### INFORMATION SUPPLIED
◇ ◇ ◇

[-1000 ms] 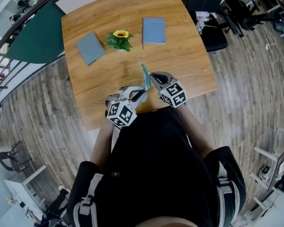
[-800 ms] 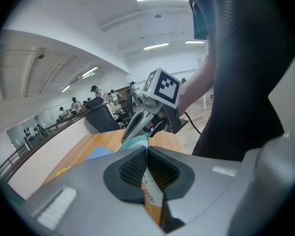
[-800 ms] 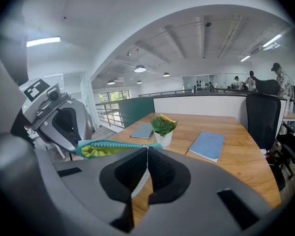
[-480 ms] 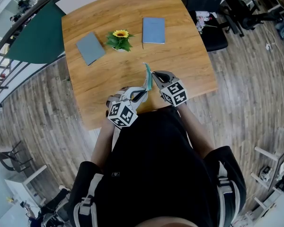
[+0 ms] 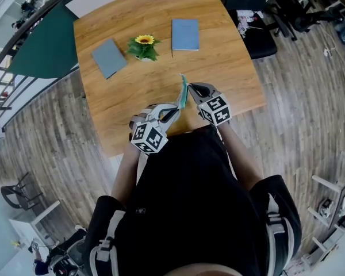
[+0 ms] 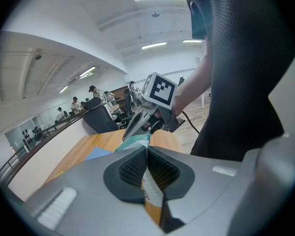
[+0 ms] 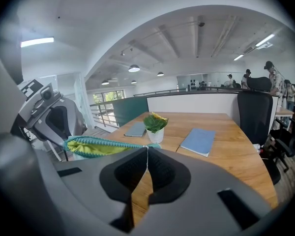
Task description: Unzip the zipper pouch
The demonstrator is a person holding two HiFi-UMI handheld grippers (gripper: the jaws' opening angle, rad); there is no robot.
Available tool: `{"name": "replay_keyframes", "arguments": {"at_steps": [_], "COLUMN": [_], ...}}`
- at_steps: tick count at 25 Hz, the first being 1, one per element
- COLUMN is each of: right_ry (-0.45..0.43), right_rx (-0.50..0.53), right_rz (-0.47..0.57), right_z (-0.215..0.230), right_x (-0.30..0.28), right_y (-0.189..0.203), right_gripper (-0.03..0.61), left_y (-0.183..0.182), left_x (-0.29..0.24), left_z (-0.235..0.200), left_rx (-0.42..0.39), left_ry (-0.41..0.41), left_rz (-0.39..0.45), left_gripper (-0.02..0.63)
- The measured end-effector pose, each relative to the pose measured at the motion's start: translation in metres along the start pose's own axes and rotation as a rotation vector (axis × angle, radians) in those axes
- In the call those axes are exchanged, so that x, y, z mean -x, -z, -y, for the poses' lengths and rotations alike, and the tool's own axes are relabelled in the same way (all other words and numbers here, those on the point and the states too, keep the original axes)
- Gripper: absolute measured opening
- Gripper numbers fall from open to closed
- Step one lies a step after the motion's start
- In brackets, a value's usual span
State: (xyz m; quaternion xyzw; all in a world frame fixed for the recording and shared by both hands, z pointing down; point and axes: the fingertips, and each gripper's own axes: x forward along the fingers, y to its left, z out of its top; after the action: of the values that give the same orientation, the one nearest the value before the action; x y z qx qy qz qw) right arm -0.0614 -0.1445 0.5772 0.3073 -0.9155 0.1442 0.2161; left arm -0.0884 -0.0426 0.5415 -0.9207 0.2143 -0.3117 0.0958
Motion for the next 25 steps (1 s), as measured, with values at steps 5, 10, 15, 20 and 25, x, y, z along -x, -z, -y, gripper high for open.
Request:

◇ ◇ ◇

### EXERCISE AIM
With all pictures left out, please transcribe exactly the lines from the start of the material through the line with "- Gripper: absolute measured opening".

### ANSWER FOR THE TASK
[-1000 ms] 
[-800 ms] 
[-800 ms] 
[-480 ms] 
[+0 ms] 
[+0 ms] 
[+0 ms] 
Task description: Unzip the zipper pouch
The demonstrator is a person holding two HiFi-UMI handheld grippers (gripper: the jaws' opening angle, rad); there is no robot.
Available tool: `{"name": "replay_keyframes", "arguments": {"at_steps": [_], "COLUMN": [_], ...}}`
- at_steps: tick count at 25 Hz, the first being 1, one per element
- COLUMN is each of: right_ry (-0.45..0.43), right_rx (-0.50..0.53), right_rz (-0.47..0.57), right_z (-0.215..0.230), right_x (-0.30..0.28), right_y (-0.189..0.203), right_gripper (-0.03..0.61), left_y (-0.183..0.182), left_x (-0.29..0.24), left_z (-0.235..0.200), left_rx (-0.42..0.39), left_ry (-0.41..0.41), left_rz (-0.39..0.45), left_gripper (-0.02..0.63)
- The measured end-effector pose, each relative to the pose measured at the motion's start: translation in metres along the start pose's own axes and rotation as a rotation vector (axis × angle, radians) in those axes
- In the call those axes are exchanged, so that x, y, z mean -x, -z, -y, for the poses' lengths and rotations alike, and the tool's own axes are relabelled in the same way (all other words and numbers here, those on the point and the states too, keep the original axes)
- Gripper: absolute measured opening

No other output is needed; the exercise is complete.